Fake emails and websites will try to look like a real company’s email: all for the purpose of stealing your personal information. Passwords and account numbers are the favorite to grab, but sometimes to simply track your browsing habits and send information to the criminal’s web site. Hence it is important to check shortened links that come in emails to ensure more safety.

EBay, PayPal, Amazon are some of the favorites to spoof, because they are such common web sites. If you are getting emails from a web site like those mentioned, and you are not sure, then close the email. Open a browser, and login to the web site directly. Any email that came to you should be mentioned somewhere in the notifications area. The good news is a lot of the emails come from out of country, and the wording of the emails are sometimes a giveaway. Check for proper use of grammar and spelling. Really look at the logo in the email – is it pixelated? Or, does it look as clean as the ones on the web site.

Online Thief

How to tell if the link in the email is safe without clicking on it

Use a link scanner

Link scanners are web sites and plug-ins that allow you to enter in the URL of suspicious link and check it for safety. URLVoid is a really good one, because it uses multiple services to research.

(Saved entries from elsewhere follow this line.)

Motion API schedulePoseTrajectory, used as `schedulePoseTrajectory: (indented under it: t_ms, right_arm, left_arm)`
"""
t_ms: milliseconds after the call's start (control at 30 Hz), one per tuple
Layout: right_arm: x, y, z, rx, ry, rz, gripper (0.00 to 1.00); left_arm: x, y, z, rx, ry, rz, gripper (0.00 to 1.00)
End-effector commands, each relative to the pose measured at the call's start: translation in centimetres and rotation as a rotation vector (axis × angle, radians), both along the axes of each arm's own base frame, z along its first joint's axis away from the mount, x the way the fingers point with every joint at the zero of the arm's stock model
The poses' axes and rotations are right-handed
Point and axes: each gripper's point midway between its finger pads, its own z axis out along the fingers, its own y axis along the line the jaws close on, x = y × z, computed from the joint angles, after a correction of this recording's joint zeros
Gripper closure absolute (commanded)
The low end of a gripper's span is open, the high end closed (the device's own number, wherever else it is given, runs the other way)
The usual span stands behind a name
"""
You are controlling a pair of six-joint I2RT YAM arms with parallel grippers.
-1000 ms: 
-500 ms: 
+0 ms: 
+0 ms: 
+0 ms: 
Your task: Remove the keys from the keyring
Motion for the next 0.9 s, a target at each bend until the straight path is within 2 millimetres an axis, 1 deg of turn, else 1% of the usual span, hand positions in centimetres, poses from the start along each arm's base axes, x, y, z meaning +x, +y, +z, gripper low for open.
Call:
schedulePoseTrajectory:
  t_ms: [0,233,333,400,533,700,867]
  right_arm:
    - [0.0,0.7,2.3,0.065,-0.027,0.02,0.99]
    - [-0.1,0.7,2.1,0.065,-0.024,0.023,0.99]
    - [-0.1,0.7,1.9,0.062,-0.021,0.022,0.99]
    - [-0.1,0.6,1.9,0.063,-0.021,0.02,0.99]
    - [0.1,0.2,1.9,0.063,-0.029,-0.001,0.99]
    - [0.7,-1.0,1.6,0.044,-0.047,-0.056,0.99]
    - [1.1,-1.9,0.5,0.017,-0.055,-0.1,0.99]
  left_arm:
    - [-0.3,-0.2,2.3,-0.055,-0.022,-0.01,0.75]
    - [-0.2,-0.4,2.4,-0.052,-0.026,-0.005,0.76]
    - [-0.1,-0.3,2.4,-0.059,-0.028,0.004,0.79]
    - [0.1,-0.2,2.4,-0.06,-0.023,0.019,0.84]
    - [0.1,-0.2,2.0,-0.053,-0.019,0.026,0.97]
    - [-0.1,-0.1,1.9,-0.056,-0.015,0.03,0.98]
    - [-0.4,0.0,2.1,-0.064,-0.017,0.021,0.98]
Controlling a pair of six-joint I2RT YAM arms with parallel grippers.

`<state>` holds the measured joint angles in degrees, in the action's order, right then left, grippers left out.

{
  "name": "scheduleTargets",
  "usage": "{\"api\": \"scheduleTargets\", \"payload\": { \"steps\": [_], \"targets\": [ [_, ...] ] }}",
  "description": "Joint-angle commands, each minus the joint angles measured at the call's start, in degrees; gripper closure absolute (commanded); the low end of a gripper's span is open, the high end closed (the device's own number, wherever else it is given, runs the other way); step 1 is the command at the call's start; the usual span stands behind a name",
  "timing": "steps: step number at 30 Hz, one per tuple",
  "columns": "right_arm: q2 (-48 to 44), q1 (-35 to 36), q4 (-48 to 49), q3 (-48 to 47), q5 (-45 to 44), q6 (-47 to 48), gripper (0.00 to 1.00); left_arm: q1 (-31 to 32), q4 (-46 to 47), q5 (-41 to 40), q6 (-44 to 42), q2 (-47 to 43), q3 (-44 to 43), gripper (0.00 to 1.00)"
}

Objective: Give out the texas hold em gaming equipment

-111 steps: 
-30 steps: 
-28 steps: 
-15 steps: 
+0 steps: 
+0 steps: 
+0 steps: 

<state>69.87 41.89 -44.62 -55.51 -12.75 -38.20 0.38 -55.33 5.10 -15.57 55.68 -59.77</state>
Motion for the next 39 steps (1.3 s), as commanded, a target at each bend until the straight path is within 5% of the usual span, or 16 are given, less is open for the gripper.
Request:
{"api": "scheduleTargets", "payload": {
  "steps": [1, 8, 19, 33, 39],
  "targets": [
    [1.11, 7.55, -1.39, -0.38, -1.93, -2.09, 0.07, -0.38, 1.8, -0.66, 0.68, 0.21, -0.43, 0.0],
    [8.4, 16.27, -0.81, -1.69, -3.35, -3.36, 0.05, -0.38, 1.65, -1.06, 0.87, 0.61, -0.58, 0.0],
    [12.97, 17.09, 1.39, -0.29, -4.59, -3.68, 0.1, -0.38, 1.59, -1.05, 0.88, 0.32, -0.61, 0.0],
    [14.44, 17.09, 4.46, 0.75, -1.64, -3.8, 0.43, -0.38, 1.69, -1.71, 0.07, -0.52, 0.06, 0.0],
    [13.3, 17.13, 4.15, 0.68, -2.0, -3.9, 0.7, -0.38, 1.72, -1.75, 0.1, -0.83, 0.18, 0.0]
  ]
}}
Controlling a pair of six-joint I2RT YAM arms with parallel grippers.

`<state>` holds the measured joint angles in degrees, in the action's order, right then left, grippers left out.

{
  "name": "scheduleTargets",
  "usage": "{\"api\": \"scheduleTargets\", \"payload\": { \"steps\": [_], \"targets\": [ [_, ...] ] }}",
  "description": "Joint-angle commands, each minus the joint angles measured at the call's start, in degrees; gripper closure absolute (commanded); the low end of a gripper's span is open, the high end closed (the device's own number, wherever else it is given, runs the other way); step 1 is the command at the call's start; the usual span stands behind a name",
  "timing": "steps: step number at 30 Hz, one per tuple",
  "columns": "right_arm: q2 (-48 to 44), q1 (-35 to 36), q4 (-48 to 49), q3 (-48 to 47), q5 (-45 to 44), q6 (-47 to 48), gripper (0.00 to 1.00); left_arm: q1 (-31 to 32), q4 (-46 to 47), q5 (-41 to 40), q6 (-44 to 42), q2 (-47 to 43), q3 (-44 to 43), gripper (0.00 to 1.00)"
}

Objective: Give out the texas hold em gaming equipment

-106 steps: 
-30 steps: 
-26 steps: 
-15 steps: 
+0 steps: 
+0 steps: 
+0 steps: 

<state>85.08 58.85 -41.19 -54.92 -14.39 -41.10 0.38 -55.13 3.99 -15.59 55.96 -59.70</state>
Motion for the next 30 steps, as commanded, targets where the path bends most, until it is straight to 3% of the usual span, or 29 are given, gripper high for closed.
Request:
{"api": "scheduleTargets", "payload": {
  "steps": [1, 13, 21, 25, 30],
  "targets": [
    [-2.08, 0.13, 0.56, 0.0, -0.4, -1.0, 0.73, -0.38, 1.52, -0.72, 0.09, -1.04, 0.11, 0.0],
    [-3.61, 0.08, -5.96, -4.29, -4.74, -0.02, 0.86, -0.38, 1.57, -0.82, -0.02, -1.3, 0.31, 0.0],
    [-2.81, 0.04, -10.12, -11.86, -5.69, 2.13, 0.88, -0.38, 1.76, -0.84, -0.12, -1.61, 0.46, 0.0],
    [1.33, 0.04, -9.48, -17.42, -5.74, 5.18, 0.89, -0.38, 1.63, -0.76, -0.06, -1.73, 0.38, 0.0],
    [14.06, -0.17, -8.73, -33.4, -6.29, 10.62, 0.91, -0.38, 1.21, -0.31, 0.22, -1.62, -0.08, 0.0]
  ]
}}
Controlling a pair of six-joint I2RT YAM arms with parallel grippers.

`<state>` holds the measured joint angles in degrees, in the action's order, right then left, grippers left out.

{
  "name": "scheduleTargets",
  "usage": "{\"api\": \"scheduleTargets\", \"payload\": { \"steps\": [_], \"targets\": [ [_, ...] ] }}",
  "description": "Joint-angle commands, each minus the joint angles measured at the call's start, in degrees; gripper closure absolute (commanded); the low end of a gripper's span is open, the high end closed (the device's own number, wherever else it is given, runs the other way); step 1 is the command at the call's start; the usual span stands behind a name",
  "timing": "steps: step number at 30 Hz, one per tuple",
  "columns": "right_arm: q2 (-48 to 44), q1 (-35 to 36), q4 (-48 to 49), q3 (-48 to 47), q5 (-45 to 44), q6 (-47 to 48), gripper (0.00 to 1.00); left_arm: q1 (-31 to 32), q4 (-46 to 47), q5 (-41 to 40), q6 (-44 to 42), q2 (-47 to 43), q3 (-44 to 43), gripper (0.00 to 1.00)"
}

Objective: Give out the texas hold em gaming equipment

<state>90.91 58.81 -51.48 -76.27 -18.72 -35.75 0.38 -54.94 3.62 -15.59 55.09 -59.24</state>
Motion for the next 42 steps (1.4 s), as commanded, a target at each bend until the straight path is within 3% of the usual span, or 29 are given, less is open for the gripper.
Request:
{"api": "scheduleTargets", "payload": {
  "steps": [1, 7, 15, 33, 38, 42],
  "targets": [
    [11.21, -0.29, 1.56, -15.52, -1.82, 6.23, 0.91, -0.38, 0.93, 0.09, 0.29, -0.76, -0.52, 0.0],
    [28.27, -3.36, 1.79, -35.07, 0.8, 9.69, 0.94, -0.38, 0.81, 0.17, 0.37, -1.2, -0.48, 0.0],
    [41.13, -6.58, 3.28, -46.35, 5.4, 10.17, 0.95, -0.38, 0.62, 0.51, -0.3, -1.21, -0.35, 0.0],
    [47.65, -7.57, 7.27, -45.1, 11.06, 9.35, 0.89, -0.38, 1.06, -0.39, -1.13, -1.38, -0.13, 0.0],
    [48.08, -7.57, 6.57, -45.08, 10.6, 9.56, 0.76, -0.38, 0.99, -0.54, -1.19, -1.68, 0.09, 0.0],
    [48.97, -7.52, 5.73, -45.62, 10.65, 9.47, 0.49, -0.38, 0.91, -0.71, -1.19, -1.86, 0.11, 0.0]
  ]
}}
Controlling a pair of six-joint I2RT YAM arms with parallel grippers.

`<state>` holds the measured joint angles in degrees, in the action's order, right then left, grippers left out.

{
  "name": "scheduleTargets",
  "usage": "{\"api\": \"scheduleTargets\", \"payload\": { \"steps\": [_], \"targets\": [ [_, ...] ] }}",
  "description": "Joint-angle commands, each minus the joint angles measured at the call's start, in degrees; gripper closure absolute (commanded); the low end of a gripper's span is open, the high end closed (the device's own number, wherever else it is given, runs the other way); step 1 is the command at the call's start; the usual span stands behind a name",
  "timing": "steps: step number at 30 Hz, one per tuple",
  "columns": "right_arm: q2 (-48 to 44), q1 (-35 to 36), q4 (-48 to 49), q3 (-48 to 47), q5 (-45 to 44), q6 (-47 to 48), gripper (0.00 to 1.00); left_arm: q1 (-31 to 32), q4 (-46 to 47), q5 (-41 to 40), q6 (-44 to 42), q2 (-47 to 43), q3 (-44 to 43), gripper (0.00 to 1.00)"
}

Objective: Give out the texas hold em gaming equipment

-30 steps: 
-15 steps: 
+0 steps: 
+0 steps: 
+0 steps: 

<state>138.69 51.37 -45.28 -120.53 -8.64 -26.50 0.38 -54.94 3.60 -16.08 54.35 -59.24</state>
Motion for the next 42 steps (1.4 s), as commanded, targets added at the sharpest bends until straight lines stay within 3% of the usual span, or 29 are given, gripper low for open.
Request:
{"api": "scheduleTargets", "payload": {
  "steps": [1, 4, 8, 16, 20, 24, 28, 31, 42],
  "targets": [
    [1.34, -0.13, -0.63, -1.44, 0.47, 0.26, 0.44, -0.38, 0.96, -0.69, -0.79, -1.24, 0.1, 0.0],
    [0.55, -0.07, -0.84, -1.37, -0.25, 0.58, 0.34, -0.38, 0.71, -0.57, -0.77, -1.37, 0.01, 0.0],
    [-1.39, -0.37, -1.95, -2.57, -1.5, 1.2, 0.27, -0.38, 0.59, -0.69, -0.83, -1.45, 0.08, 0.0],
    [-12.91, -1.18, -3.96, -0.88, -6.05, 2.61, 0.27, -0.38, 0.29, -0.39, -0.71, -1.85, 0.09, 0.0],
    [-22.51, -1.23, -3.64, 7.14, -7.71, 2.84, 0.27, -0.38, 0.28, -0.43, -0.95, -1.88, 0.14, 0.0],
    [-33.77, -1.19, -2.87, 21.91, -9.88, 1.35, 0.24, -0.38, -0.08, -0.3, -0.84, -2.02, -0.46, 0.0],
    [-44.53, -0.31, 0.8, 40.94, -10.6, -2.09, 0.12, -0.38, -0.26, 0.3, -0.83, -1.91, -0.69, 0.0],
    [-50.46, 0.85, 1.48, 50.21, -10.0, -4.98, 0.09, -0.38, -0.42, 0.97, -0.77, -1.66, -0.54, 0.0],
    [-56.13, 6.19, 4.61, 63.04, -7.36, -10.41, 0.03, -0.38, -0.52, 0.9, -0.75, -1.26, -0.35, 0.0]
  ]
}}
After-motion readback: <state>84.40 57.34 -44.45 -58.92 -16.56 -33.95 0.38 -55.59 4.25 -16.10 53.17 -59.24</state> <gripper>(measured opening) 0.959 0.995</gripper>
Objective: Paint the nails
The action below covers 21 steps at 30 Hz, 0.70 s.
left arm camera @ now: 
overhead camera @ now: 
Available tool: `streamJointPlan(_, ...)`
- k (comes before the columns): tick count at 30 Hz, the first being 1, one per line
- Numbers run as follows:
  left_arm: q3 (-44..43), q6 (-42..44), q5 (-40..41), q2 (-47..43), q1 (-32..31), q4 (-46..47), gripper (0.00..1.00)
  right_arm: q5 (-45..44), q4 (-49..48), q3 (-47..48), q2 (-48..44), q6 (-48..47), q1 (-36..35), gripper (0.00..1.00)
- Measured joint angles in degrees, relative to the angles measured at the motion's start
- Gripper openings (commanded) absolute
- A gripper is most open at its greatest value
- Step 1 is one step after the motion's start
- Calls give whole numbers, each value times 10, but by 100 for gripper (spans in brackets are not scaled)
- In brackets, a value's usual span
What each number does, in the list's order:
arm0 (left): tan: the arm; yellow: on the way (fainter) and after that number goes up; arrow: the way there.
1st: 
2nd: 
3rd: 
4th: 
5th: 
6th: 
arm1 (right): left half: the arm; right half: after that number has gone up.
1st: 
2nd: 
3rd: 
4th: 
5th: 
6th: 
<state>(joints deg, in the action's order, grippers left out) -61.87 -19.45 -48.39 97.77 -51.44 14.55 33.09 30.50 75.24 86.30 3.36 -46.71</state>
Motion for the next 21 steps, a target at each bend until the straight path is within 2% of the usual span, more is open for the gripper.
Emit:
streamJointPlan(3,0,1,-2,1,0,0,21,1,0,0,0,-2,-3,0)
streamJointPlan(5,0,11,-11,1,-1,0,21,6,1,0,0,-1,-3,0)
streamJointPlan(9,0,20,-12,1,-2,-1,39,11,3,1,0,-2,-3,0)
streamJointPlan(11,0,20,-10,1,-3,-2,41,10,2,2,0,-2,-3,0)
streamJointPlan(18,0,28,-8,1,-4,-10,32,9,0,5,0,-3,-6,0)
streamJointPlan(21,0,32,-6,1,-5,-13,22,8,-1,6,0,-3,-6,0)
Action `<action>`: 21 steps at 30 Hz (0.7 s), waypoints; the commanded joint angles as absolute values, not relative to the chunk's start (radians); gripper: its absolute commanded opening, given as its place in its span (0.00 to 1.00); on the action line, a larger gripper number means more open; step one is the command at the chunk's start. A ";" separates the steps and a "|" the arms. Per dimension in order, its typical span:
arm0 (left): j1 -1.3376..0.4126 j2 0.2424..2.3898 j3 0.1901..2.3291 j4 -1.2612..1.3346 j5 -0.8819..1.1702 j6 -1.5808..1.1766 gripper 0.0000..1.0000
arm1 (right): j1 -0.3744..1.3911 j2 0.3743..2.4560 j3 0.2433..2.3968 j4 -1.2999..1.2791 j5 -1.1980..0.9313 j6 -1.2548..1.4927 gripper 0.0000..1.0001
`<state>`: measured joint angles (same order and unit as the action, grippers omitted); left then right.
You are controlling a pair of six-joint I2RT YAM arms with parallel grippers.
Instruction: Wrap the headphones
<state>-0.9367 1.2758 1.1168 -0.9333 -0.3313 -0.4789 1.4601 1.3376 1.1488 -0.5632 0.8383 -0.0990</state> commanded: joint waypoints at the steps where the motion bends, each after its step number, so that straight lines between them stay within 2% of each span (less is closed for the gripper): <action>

In order to copy the link safely, without clicking on it, you can right click on the link and choose copy shortcut (IE), Copy Link (Firefox) or Copy Link Address (Chrome). You can paste this into the Link Scanner utility.

Check Shortened Links

URLVoid can’t handle shortened URLS from services like tinyURL or Bitly, To check shortened links that you usually find on services like Twitter, you can use Sucuri. It will expand the shortened links and check it against a variety of services to ensure no threats are pending. In order to copy the link safely, without clicking on it, you can right click on the link and choose copy shortcut (IE), Copy Link (Firefox) or Copy Link Address (Chrome). You can paste this into the Link Scanner utility.

Hover over the link

If you hover over a link without clicking on it, you will see the full URL pop up with the links destination in the lower corner of your browser.